● **Required action**
Go line by line through the entries below and copy those containing the string "camera".

● **Saved data entries**
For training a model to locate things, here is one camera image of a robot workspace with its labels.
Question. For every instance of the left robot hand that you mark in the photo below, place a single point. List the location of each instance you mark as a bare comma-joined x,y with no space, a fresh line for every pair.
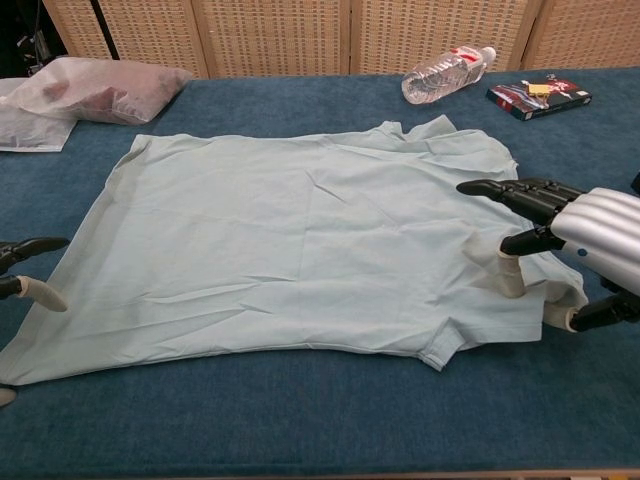
35,246

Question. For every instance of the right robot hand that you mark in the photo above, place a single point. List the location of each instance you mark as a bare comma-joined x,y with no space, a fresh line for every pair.
600,225

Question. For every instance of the light green t-shirt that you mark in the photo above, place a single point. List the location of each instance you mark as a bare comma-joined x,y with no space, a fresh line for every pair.
300,240

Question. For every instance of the dark printed flat box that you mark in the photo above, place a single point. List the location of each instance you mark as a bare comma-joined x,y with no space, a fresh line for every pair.
540,106

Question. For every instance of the plastic bag with red garment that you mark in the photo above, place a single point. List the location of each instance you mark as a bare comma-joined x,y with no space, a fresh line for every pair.
110,95

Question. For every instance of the clear plastic water bottle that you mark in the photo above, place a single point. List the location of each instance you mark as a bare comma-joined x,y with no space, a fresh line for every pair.
440,75

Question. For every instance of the woven wooden folding screen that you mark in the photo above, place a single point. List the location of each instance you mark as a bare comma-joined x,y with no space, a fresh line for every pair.
275,35

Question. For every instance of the blue felt table cover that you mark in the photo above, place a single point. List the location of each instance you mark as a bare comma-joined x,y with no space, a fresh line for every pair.
320,425

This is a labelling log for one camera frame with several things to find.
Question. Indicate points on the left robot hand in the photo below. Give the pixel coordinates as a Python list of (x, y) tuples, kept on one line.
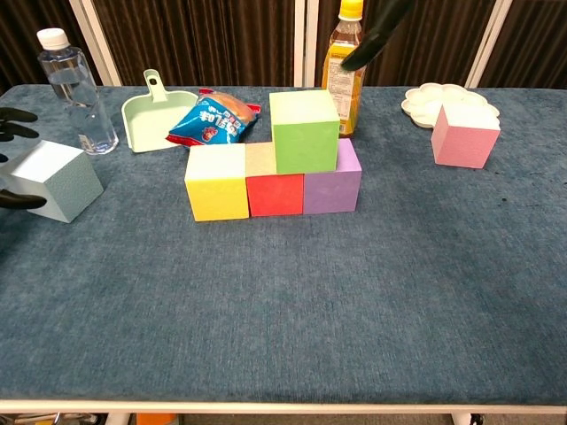
[(17, 116)]

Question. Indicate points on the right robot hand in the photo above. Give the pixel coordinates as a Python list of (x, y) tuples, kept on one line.
[(376, 40)]

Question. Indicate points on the light blue foam cube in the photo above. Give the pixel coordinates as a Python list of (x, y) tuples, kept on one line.
[(57, 177)]

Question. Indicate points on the green foam cube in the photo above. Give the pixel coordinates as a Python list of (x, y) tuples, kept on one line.
[(305, 146)]

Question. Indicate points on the purple foam cube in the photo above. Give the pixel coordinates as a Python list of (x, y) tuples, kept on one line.
[(332, 192)]

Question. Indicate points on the red foam cube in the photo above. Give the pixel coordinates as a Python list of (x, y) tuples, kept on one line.
[(274, 195)]

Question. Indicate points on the yellow foam cube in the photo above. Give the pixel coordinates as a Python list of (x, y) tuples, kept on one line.
[(216, 197)]

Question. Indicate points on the yellow-capped tea bottle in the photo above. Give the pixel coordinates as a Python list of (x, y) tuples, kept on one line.
[(347, 97)]

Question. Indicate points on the clear plastic water bottle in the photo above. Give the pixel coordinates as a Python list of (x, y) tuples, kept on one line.
[(80, 97)]

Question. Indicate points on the white flower paint palette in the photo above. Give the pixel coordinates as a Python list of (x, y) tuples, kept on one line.
[(425, 104)]

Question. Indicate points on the mint green dustpan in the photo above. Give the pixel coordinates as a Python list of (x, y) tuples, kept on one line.
[(150, 124)]

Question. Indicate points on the pink foam cube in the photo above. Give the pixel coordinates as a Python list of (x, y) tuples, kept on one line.
[(465, 141)]

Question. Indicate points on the blue snack bag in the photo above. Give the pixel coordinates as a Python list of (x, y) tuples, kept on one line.
[(217, 119)]

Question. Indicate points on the blue table mat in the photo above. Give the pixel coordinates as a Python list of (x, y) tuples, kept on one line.
[(283, 310)]

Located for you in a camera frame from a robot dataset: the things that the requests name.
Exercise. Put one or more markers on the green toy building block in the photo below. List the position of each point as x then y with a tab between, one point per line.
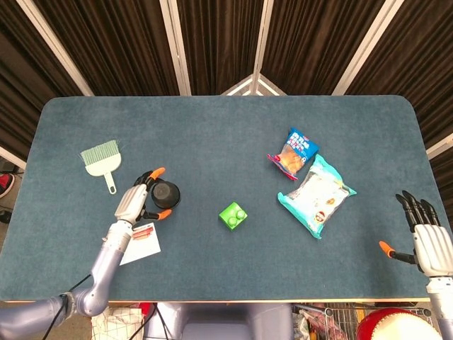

● **Solution to this task**
For training a model to locate things, here is one camera image of a robot workspace with its labels.
This is a labelling log for one camera frame with several things to find.
Located for you in a camera frame from a robot dataset: the things that the requests name.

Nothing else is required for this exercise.